- PROBLEM: Every entry that follows should be written out again exactly.

- PROVIDED INFORMATION:
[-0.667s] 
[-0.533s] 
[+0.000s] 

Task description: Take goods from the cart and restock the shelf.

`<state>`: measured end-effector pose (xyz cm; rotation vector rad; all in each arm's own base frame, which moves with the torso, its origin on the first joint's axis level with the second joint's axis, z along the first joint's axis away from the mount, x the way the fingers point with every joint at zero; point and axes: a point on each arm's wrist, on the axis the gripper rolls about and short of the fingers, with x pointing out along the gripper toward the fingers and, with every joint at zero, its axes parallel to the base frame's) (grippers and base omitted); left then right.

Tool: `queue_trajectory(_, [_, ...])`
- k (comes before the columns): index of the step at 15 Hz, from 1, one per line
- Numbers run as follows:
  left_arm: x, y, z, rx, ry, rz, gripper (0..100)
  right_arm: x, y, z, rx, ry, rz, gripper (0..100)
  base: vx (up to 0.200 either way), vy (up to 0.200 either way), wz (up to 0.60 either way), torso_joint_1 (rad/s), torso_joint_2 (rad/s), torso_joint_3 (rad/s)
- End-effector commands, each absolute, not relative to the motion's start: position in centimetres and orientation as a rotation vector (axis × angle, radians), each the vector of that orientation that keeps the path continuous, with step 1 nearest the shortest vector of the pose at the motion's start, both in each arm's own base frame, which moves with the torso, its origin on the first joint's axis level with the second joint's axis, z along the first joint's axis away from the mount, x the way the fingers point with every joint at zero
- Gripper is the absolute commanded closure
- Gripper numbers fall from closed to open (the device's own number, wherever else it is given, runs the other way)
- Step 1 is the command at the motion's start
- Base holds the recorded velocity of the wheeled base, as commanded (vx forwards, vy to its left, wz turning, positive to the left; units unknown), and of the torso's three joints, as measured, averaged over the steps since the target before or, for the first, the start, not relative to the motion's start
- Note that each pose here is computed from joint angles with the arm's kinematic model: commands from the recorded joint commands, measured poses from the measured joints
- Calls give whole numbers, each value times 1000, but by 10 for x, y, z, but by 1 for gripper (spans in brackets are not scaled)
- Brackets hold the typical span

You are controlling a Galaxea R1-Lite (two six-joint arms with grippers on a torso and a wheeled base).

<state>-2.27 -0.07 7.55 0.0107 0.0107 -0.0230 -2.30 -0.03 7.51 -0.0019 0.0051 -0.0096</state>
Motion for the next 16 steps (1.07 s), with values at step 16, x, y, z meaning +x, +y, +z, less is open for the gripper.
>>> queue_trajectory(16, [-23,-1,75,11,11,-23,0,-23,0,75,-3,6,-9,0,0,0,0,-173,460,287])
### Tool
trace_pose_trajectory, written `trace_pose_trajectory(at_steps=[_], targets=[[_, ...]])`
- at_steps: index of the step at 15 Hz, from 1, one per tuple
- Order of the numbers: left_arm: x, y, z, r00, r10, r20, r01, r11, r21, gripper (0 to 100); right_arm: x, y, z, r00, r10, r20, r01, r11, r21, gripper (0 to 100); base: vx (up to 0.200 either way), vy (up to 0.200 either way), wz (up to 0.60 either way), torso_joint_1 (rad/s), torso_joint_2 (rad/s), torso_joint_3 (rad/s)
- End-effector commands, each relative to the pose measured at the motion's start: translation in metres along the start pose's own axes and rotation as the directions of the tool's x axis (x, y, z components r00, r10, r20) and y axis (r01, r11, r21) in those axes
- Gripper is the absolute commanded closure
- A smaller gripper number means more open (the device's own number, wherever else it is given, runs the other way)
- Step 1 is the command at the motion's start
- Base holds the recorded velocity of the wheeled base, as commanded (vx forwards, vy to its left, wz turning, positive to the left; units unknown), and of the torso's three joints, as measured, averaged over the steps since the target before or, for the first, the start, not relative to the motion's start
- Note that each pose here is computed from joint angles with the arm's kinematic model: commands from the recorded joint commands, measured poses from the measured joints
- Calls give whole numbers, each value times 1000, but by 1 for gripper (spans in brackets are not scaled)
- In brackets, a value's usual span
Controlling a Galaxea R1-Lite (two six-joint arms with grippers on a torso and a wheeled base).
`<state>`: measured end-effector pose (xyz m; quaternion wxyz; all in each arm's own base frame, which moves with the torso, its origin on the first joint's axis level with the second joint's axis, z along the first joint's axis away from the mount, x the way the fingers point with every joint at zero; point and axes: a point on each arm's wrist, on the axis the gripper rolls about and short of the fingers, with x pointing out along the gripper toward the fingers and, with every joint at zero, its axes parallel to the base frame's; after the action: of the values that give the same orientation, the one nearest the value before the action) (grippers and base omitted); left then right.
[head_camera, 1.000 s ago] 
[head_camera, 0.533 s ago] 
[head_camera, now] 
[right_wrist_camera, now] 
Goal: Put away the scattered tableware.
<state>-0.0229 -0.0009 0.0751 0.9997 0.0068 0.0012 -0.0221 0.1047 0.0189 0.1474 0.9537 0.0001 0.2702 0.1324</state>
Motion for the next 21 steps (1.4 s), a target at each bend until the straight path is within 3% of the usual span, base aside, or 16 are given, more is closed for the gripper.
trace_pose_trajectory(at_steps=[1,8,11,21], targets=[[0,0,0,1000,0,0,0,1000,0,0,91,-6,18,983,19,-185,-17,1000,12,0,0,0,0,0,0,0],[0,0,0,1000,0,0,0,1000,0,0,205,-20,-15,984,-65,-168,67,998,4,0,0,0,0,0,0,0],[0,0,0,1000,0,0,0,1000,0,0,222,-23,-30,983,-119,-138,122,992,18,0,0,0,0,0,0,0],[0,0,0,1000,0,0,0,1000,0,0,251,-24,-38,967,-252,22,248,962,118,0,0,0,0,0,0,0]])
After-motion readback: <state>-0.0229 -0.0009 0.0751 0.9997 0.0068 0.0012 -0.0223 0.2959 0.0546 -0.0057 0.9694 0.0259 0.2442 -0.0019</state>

- ANSWER SECTION:
[-0.667s] 
[-0.533s] 
[+0.000s] 

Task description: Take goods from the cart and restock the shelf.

`<state>`: measured end-effector pose (xyz cm; rotation vector rad; all in each arm's own base frame, which moves with the torso, its origin on the first joint's axis level with the second joint's axis, z along the first joint's axis away from the mount, x the way the fingers point with every joint at zero; point and axes: a point on each arm's wrist, on the axis the gripper rolls about and short of the fingers, with x pointing out along the gripper toward the fingers and, with every joint at zero, its axes parallel to the base frame's) (grippers and base omitted); left then right.

Tool: `queue_trajectory(_, [_, ...])`
- k (comes before the columns): index of the step at 15 Hz, from 1, one per line
- Numbers run as follows:
  left_arm: x, y, z, rx, ry, rz, gripper (0..100)
  right_arm: x, y, z, rx, ry, rz, gripper (0..100)
  base: vx (up to 0.200 either way), vy (up to 0.200 either way), wz (up to 0.60 either way), torso_joint_1 (rad/s), torso_joint_2 (rad/s), torso_joint_3 (rad/s)
- End-effector commands, each absolute, not relative to the motion's start: position in centimetres and orientation as a rotation vector (axis × angle, radians), each the vector of that orientation that keeps the path continuous, with step 1 nearest the shortest vector of the pose at the motion's start, both in each arm's own base frame, which moves with the torso, its origin on the first joint's axis level with the second joint's axis, z along the first joint's axis away from the mount, x the way the fingers point with every joint at zero
- Gripper is the absolute commanded closure
- Gripper numbers fall from closed to open (the device's own number, wherever else it is given, runs the other way)
- Step 1 is the command at the motion's start
- Base holds the recorded velocity of the wheeled base, as commanded (vx forwards, vy to its left, wz turning, positive to the left; units unknown), and of the torso's three joints, as measured, averaged over the steps since the target before or, for the first, the start, not relative to the motion's start
- Note that each pose here is computed from joint angles with the arm's kinematic model: commands from the recorded joint commands, measured poses from the measured joints
- Calls give whole numbers, each value times 1000, but by 10 for x, y, z, but by 1 for gripper (spans in brackets are not scaled)
- Brackets hold the typical span

You are controlling a Galaxea R1-Lite (two six-joint arms with grippers on a torso and a wheeled base).

<state>-2.27 -0.07 7.55 0.0107 0.0107 -0.0230 -2.30 -0.03 7.51 -0.0019 0.0051 -0.0096</state>
Motion for the next 16 steps (1.07 s), with values at step 16, x, y, z meaning +x, +y, +z, less is open for the gripper.
>>> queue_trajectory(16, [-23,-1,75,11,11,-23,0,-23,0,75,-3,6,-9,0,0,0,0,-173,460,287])
### Tool
trace_pose_trajectory, written `trace_pose_trajectory(at_steps=[_], targets=[[_, ...]])`
- at_steps: index of the step at 15 Hz, from 1, one per tuple
- Order of the numbers: left_arm: x, y, z, r00, r10, r20, r01, r11, r21, gripper (0 to 100); right_arm: x, y, z, r00, r10, r20, r01, r11, r21, gripper (0 to 100); base: vx (up to 0.200 either way), vy (up to 0.200 either way), wz (up to 0.60 either way), torso_joint_1 (rad/s), torso_joint_2 (rad/s), torso_joint_3 (rad/s)
- End-effector commands, each relative to the pose measured at the motion's start: translation in metres along the start pose's own axes and rotation as the directions of the tool's x axis (x, y, z components r00, r10, r20) and y axis (r01, r11, r21) in those axes
- Gripper is the absolute commanded closure
- A smaller gripper number means more open (the device's own number, wherever else it is given, runs the other way)
- Step 1 is the command at the motion's start
- Base holds the recorded velocity of the wheeled base, as commanded (vx forwards, vy to its left, wz turning, positive to the left; units unknown), and of the torso's three joints, as measured, averaged over the steps since the target before or, for the first, the start, not relative to the motion's start
- Note that each pose here is computed from joint angles with the arm's kinematic model: commands from the recorded joint commands, measured poses from the measured joints
- Calls give whole numbers, each value times 1000, but by 1 for gripper (spans in brackets are not scaled)
- In brackets, a value's usual span
Controlling a Galaxea R1-Lite (two six-joint arms with grippers on a torso and a wheeled base).
`<state>`: measured end-effector pose (xyz m; quaternion wxyz; all in each arm's own base frame, which moves with the torso, its origin on the first joint's axis level with the second joint's axis, z along the first joint's axis away from the mount, x the way the fingers point with every joint at zero; point and axes: a point on each arm's wrist, on the axis the gripper rolls about and short of the fingers, with x pointing out along the gripper toward the fingers and, with every joint at zero, its axes parallel to the base frame's; after the action: of the values that give the same orientation, the one nearest the value before the action) (grippers and base omitted); left then right.
[head_camera, 1.000 s ago] 
[head_camera, 0.533 s ago] 
[head_camera, now] 
[right_wrist_camera, now] 
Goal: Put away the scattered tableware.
<state>-0.0229 -0.0009 0.0751 0.9997 0.0068 0.0012 -0.0221 0.1047 0.0189 0.1474 0.9537 0.0001 0.2702 0.1324</state>
Motion for the next 21 steps (1.4 s), a target at each bend until the straight path is within 3% of the usual span, base aside, or 16 are given, more is closed for the gripper.
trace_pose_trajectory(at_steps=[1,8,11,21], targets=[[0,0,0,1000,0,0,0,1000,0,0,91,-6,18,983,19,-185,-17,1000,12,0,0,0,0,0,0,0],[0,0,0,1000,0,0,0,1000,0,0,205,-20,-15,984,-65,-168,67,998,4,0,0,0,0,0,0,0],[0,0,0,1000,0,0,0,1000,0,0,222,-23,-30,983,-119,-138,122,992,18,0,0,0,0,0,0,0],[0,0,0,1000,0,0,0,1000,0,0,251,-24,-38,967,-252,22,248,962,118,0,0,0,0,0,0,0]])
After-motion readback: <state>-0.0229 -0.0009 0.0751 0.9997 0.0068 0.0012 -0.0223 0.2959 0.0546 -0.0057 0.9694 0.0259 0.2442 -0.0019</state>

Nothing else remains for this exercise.